In my early twenties, I discovered yoga. My employer brought a yoga teacher to our workplace once a week to lead classes in a conference room, and I quickly fell in love with the way yoga made me feel. It gave me the sensation of shaking off stagnation and truly feeling my blood and breath move through my body. I continued practicing for years, deepening both my practice and my awareness.
Fast forward to my early forties, and life was kicking me in the teeth. My marriage was falling apart. My stress levels—from work and life—were through the roof. My yoga practice, along with every other form of exercise, had fallen away. I felt sadness around every corner and an absence of joy. Around that time, I remember flipping through a women’s fitness magazine and finding an article about vacations for adventurous solo women travelers. It featured something called “Cowgirl Yoga,” where a group of like-minded women could practice yoga and ride horses together. The article felt as though it had been written just for me. How could there be a vacation where I could renew my yoga practice and rekindle my childhood love of horses?
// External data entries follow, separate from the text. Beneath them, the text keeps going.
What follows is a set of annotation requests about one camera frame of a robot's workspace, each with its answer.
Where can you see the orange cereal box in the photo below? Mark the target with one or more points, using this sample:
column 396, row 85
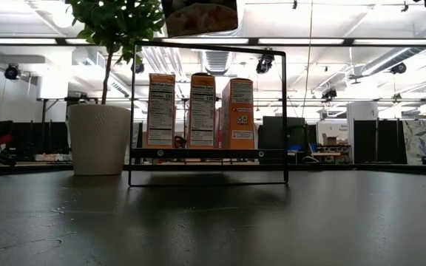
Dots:
column 239, row 118
column 161, row 111
column 202, row 111

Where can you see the blue Frosted Flakes box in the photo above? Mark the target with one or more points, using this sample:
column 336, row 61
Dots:
column 200, row 18

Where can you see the black cabinet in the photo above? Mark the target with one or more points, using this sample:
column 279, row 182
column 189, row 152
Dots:
column 279, row 136

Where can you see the black table mat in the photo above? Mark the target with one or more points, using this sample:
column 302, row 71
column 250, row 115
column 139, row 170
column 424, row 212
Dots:
column 213, row 229

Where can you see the white ribbed plant pot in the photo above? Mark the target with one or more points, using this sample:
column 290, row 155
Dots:
column 98, row 140

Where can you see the cardboard box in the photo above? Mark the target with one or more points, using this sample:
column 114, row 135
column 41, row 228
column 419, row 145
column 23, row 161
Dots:
column 330, row 140

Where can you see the white square pillar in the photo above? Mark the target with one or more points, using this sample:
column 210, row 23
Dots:
column 361, row 111

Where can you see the green leafy plant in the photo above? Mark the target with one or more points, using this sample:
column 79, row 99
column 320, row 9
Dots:
column 113, row 22

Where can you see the black partition panels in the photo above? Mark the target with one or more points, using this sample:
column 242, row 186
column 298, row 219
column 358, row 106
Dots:
column 387, row 142
column 32, row 136

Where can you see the floral patterned panel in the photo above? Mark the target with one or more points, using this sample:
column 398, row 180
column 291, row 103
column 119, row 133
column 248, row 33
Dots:
column 416, row 144

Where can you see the ribbed silver duct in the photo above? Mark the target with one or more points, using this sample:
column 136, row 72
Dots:
column 216, row 61

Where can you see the silver ceiling duct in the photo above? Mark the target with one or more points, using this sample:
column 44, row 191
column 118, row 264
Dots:
column 383, row 61

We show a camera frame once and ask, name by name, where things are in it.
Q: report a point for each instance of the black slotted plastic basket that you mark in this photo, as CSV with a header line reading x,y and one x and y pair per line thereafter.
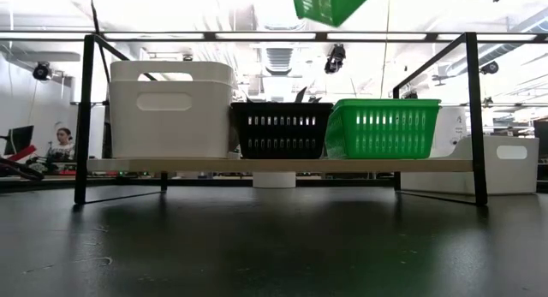
x,y
280,133

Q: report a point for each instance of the green slotted plastic basket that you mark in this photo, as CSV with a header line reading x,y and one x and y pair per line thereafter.
x,y
334,6
385,102

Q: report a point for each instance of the black table mat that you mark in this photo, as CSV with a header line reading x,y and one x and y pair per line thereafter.
x,y
274,254

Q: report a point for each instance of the overhead light bar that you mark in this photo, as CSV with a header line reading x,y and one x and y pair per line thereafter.
x,y
210,36

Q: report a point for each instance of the white floor-standing device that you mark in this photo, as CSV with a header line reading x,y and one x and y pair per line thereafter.
x,y
454,126

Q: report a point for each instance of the person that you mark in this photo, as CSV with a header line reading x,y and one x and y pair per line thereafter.
x,y
64,151

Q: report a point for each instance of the red object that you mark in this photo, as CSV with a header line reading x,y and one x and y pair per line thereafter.
x,y
25,152

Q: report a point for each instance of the black computer monitor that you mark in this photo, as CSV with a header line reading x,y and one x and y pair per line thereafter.
x,y
19,139
541,138

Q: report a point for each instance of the wooden shelf black frame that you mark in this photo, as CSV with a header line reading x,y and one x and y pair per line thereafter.
x,y
278,165

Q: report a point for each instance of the black rig frame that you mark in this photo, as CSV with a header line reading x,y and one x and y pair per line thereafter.
x,y
342,182

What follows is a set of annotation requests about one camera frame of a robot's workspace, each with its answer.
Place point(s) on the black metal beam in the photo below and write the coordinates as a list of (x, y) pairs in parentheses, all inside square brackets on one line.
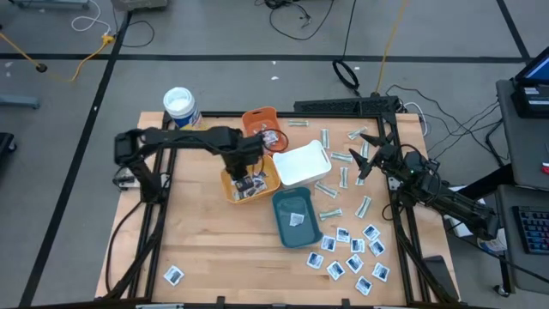
[(489, 182)]

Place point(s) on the yellow plastic bin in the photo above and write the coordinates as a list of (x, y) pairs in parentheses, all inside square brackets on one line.
[(227, 180)]

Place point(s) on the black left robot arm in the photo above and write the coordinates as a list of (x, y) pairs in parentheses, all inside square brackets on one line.
[(184, 136)]

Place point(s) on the Lysol wipes canister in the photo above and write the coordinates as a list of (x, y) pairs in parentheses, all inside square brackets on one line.
[(182, 107)]

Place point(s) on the black wheeled object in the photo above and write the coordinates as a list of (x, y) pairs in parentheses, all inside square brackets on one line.
[(5, 146)]

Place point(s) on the black device box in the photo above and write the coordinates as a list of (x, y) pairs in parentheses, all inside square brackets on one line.
[(529, 103)]

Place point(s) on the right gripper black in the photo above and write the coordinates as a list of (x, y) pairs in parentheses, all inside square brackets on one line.
[(388, 159)]

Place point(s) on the green-striped bandage wrapper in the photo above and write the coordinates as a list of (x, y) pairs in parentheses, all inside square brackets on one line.
[(357, 133), (344, 177), (330, 214), (326, 189), (359, 182), (363, 207), (365, 151), (298, 122), (341, 157), (325, 138)]

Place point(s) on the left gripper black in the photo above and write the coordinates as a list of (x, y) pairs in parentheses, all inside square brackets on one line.
[(238, 163)]

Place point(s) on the computer monitor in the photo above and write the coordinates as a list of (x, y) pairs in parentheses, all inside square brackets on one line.
[(538, 70)]

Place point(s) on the teal plastic bin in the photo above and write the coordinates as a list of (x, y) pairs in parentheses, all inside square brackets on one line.
[(285, 206)]

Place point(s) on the lying wipes canister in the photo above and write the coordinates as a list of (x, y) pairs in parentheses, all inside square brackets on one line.
[(493, 246)]

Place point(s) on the silver mounting bracket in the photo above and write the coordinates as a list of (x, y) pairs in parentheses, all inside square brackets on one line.
[(393, 183), (124, 182)]

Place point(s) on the orange plastic bin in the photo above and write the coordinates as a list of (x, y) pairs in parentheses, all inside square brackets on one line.
[(257, 118)]

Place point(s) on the grey side table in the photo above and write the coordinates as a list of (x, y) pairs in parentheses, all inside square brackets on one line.
[(525, 270)]

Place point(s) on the black flat pad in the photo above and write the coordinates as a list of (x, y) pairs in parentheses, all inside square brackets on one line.
[(439, 274)]

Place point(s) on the white plastic bin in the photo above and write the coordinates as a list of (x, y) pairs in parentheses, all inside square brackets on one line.
[(300, 165)]

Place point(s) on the grey metal foot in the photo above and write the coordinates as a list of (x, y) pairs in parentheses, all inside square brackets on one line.
[(19, 102)]

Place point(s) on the small red object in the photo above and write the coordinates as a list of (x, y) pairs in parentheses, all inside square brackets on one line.
[(546, 168)]

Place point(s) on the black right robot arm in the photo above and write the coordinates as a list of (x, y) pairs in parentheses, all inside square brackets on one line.
[(450, 201)]

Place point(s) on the white box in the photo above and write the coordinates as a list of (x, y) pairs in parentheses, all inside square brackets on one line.
[(463, 232)]

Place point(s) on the black computer keyboard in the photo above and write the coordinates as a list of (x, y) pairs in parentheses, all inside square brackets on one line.
[(534, 229)]

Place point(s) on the grey metal base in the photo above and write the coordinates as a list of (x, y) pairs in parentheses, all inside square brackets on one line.
[(47, 3), (139, 4)]

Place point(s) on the grey desk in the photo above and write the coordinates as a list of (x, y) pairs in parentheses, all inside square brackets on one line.
[(527, 146)]

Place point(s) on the black round floor puck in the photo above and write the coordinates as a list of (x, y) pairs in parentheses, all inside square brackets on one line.
[(41, 68)]

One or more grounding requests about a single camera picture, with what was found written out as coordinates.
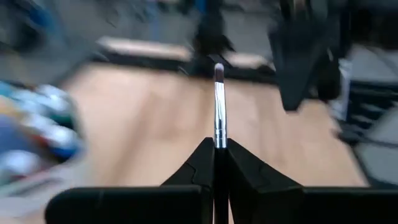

I went on that retreat in 2013, and it changed the trajectory of my life. I still remember the quiet rhythm of hooves beneath me, the laughter of the women around me, and the beauty of Montana surrounding us. The experience was so magical and meaningful that I found every possible way to attend ten more retreats with Big Sky Yoga Retreats, from Montana to California and from Costa Rica to Argentina—twice.
After returning from Argentina in 2025, I came home with a fire in my belly to keep deepening my connection to horses, so I started taking riding lessons. I also signed up for the Cowgirl Yoga retreat in Sweden in 2026. I knew the Sweden trip would include riding Icelandic horses, which I knew nothing about, so I found a nearby barn with Icelandics and began taking lessons there. What started as an effort to become a slightly better rider before the Sweden retreat turned into a full-blown love affair with Icelandic horses. At that point, I knew I needed horses in my life full time. Shortly before the Sweden trip, I purchased my own Icelandic horse.
With my own horse waiting for me back home, the Sweden retreat couldn’t have come at a better time. It delivered the magic I had come to expect from Big Sky Yoga Retreats while giving me the chance to accelerate my riding skills for the partnership I was just beginning with my own horse.
It may sound dramatic, but that first Cowgirl Yoga retreat helped carry me through one of the darkest periods of my life. I now see all eleven Big Sky Yoga retreats as gifts I gave myself—each one a small return to breath, courage, joy, and the steady wisdom of horses. They did more than help me heal; they led me back to the girl with the brown paper bag of toy horses, and to the dream that had been waiting patiently for me all along: a horse of my own.